Funghi make up about a third of all living organisms on the planet, if mostly unseen and out of sight. The mushrooms we see are merely their infrequent reproductive eruptions, whilst down below the long tenderils of micota are the information superhighway of the natural world. They connect, exchange nutrients, break down, feed up, co-operate and facilitate in ways that we are only just beginning to understand. Funghi form the perfect analogy of a natural world that is anything but individual. A world in which one element is entirely dependent on the other- no, more than that – rather one element is indivisible from the other. They can not exist in isolation, but only in connection.

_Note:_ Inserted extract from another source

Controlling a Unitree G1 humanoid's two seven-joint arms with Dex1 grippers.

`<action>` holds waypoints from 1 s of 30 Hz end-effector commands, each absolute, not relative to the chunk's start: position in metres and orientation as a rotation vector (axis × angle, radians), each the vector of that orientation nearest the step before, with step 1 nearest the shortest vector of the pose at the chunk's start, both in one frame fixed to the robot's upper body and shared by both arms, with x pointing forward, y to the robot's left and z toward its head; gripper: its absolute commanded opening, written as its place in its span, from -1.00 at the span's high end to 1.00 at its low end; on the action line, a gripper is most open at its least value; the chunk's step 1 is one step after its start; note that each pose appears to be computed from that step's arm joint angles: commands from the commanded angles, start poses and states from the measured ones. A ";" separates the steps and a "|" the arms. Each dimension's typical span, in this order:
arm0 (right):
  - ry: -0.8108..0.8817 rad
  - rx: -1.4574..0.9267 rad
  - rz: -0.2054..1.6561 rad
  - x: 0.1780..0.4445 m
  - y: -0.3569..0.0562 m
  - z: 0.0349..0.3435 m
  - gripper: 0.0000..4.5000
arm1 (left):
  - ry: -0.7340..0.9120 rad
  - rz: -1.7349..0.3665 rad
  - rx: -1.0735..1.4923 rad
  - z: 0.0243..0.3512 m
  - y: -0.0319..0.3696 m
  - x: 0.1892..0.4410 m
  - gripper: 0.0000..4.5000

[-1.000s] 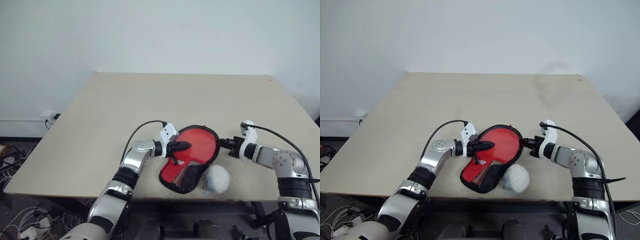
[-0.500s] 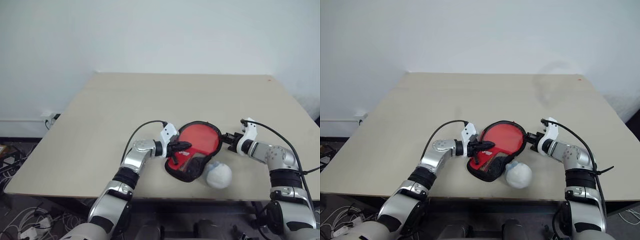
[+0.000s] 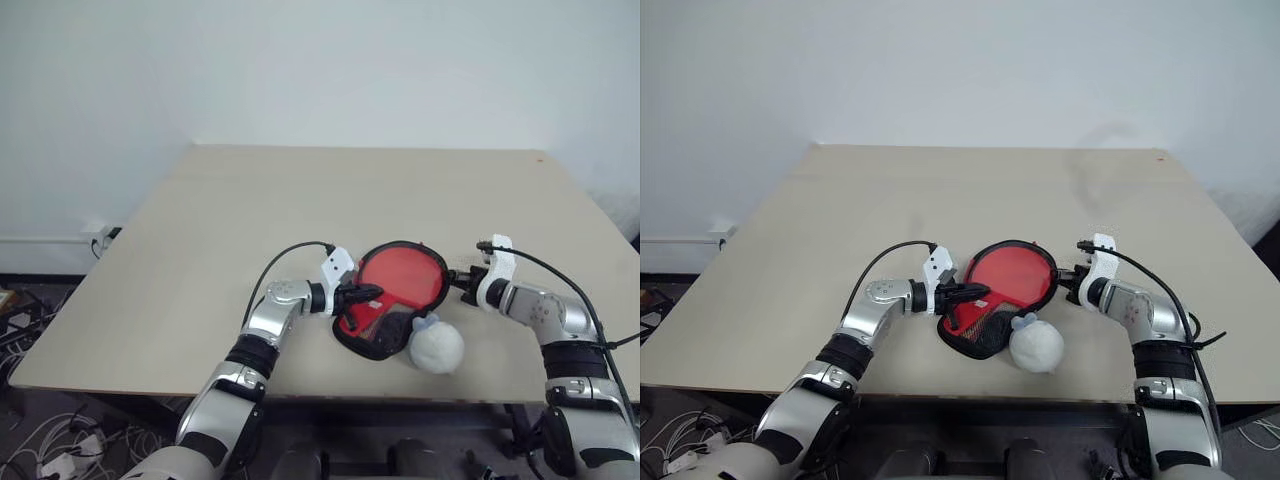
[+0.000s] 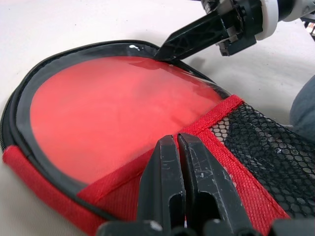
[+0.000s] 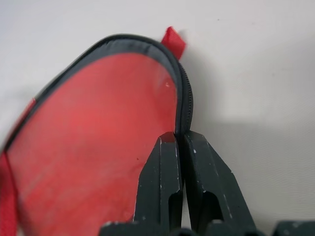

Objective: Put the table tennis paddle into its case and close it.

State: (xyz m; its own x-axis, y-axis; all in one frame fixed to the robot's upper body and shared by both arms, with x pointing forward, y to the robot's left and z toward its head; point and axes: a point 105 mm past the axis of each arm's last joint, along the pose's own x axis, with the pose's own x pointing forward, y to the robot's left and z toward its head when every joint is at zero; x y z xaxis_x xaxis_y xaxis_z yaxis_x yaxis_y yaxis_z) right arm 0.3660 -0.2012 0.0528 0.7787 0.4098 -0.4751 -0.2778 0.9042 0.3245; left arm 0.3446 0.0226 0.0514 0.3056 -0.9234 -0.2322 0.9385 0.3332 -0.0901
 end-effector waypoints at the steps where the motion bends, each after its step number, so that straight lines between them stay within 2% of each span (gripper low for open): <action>1: 0.464 0.076 0.443 0.364 -0.204 0.080 0.99 | 0.180 -1.285 0.021 0.078 0.018 0.345 1.00; 5: 0.452 -0.065 0.510 0.354 -0.200 0.083 0.99 | 0.166 -1.326 -0.011 0.086 0.016 0.341 1.00; 9: 0.481 -0.092 0.498 0.354 -0.202 0.076 0.99 | 0.167 -1.331 -0.004 0.087 0.012 0.342 1.00; 16: 0.523 -0.073 0.547 0.348 -0.194 0.065 0.27 | 0.164 -1.330 0.004 0.087 0.009 0.343 1.00; 20: 0.532 -0.034 0.476 0.354 -0.200 0.063 -0.19 | 0.163 -1.335 0.006 0.087 0.008 0.342 1.00; 30: 0.470 0.032 0.297 0.365 -0.236 0.078 -0.19 | 0.152 -1.352 0.016 0.090 -0.001 0.345 1.00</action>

This idea of connectedness and ‘one-ness’ is found throughout the great religions, in economics, even in politics. So why has it slipped from our zeitgiest? Whose interested are being served here? What changes are prevented if we suppress this idea, perhaps even label it as ‘communism’?

If anyone fancies exploring how ideas/spirituality/activism might come together and form a fungal mass, then it is well worth checking out this podcast, featuring Gail Bradbrook (above), founder of Extinction Rebellion.

As for me, I am determined to continue to be that drop in the ocean I alluded to earlier. I will plant my potatoes and my poems. I will try to reuse, exchange and recycle.